What this task involves
Please copy all of the data that follows exactly, leaving any pictures out.
BEGIN
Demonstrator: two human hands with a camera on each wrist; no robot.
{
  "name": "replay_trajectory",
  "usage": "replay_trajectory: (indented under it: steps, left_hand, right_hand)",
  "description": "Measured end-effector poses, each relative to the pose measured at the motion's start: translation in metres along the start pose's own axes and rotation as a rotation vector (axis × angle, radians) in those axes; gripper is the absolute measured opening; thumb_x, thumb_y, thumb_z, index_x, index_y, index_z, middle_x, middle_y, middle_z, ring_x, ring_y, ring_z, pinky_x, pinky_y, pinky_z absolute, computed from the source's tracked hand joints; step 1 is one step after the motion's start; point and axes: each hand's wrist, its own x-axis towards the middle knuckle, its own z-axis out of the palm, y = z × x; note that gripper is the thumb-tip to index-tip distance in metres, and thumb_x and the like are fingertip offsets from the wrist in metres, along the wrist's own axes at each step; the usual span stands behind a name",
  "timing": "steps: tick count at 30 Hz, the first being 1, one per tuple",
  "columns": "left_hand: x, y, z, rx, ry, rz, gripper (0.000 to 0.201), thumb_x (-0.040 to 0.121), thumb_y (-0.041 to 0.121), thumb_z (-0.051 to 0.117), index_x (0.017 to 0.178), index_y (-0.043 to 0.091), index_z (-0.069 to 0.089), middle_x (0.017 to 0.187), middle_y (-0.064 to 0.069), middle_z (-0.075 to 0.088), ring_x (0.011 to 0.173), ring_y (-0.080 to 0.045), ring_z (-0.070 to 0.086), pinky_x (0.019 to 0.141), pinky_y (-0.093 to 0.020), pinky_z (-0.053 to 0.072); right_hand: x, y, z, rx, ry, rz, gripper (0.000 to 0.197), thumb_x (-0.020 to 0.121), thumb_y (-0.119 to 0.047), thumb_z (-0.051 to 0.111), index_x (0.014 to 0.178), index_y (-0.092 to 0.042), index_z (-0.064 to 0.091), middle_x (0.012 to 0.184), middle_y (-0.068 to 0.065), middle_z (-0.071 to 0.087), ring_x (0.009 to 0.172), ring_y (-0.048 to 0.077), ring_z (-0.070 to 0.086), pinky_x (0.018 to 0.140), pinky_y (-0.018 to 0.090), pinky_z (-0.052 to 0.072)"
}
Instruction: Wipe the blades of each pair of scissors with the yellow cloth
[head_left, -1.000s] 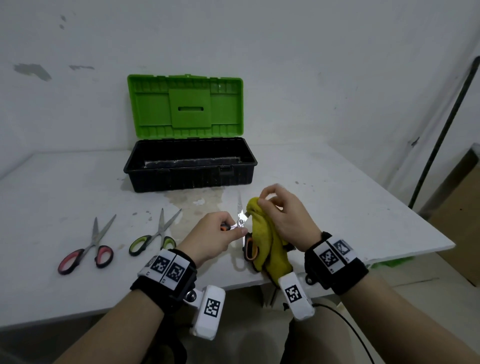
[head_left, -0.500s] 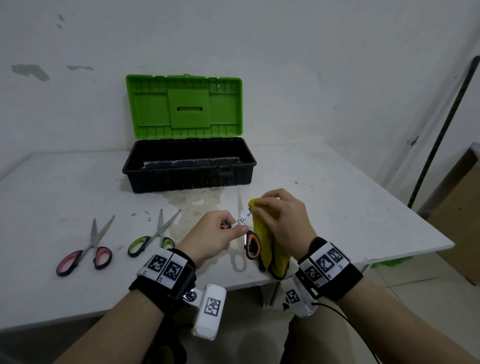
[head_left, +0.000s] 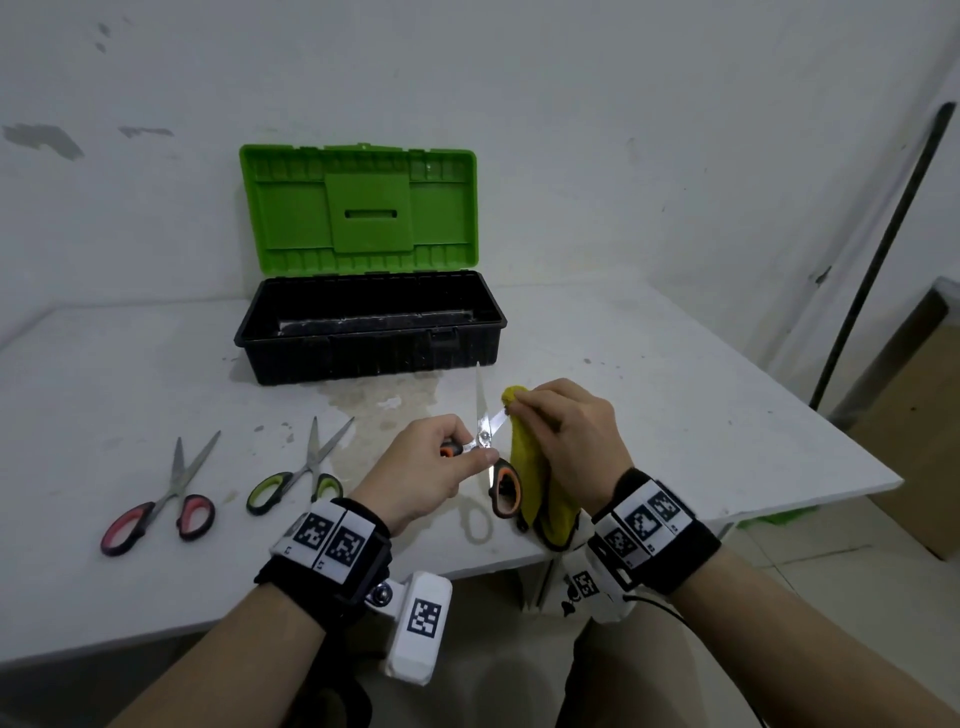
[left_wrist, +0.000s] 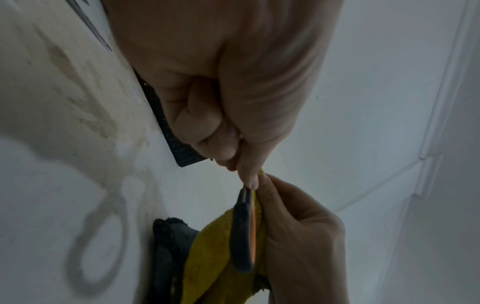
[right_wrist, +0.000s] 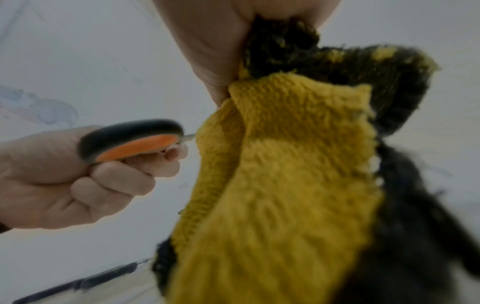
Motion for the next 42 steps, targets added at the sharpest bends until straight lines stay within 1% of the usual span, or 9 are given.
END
Answer to this problem
Demonstrator: two human hands with a camera on each wrist; no robot.
{
  "name": "replay_trajectory",
  "usage": "replay_trajectory: (indented under it: steps, left_hand, right_hand)",
  "description": "Measured end-effector poses, each relative to the pose measured at the motion's start: translation in metres along the start pose's own axes and rotation as a rotation vector (axis × angle, radians) in those axes; gripper is the absolute measured opening; thumb_x, thumb_y, thumb_z, index_x, index_y, index_z, middle_x, middle_y, middle_z, ring_x, ring_y, ring_z, pinky_x, pinky_y, pinky_z absolute, computed from the source's tracked hand joints; step 1 is one step after the motion's start; point and axes: each hand's wrist, its own x-axis towards the middle knuckle, its own z-axis out of the palm, y = z × x; note that gripper is the thumb-tip to index-tip distance in metres, and thumb_x and the like are fingertip offsets from the wrist in metres, along the wrist's own axes at each step; the usual span stands behind a name",
  "timing": "steps: tick count at 30 Hz, the first being 1, one per tuple",
  "columns": "left_hand: x, y, z, rx, ry, rz, gripper (0.000 to 0.201), thumb_x (-0.040 to 0.121), thumb_y (-0.041 to 0.121), thumb_z (-0.051 to 0.117), index_x (0.017 to 0.178), index_y (-0.043 to 0.091), index_z (-0.069 to 0.089), middle_x (0.017 to 0.187), middle_y (-0.064 to 0.069), middle_z (-0.075 to 0.088), ring_x (0.011 to 0.173), ring_y (-0.080 to 0.045), ring_z (-0.070 to 0.086), pinky_x (0.019 to 0.141), pinky_y (-0.093 to 0.020), pinky_z (-0.053 to 0.072); right_hand: x, y, z, rx, ry, rz, gripper (0.000 to 0.197), thumb_x (-0.020 to 0.121), thumb_y (-0.119 to 0.047), thumb_z (-0.051 to 0.111), index_x (0.014 to 0.178), index_y (-0.092 to 0.042), index_z (-0.064 to 0.091), middle_x (0.012 to 0.184), middle_y (-0.068 to 0.065), middle_z (-0.071 to 0.087), ring_x (0.009 to 0.172), ring_y (-0.048 to 0.077), ring_z (-0.070 to 0.086), pinky_x (0.018 to 0.140), pinky_y (-0.018 to 0.090), pinky_z (-0.052 to 0.072)"
}
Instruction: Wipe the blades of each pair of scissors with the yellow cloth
[head_left, -1.000s] 
[head_left, -0.500s] 
[head_left, +0.000s] 
[left_wrist, +0.000s] 
[right_wrist, +0.000s] 
Motion for the next 42 steps, targets added at the sharpest bends until straight lines stay within 1% of the usual span, or 9 are given.

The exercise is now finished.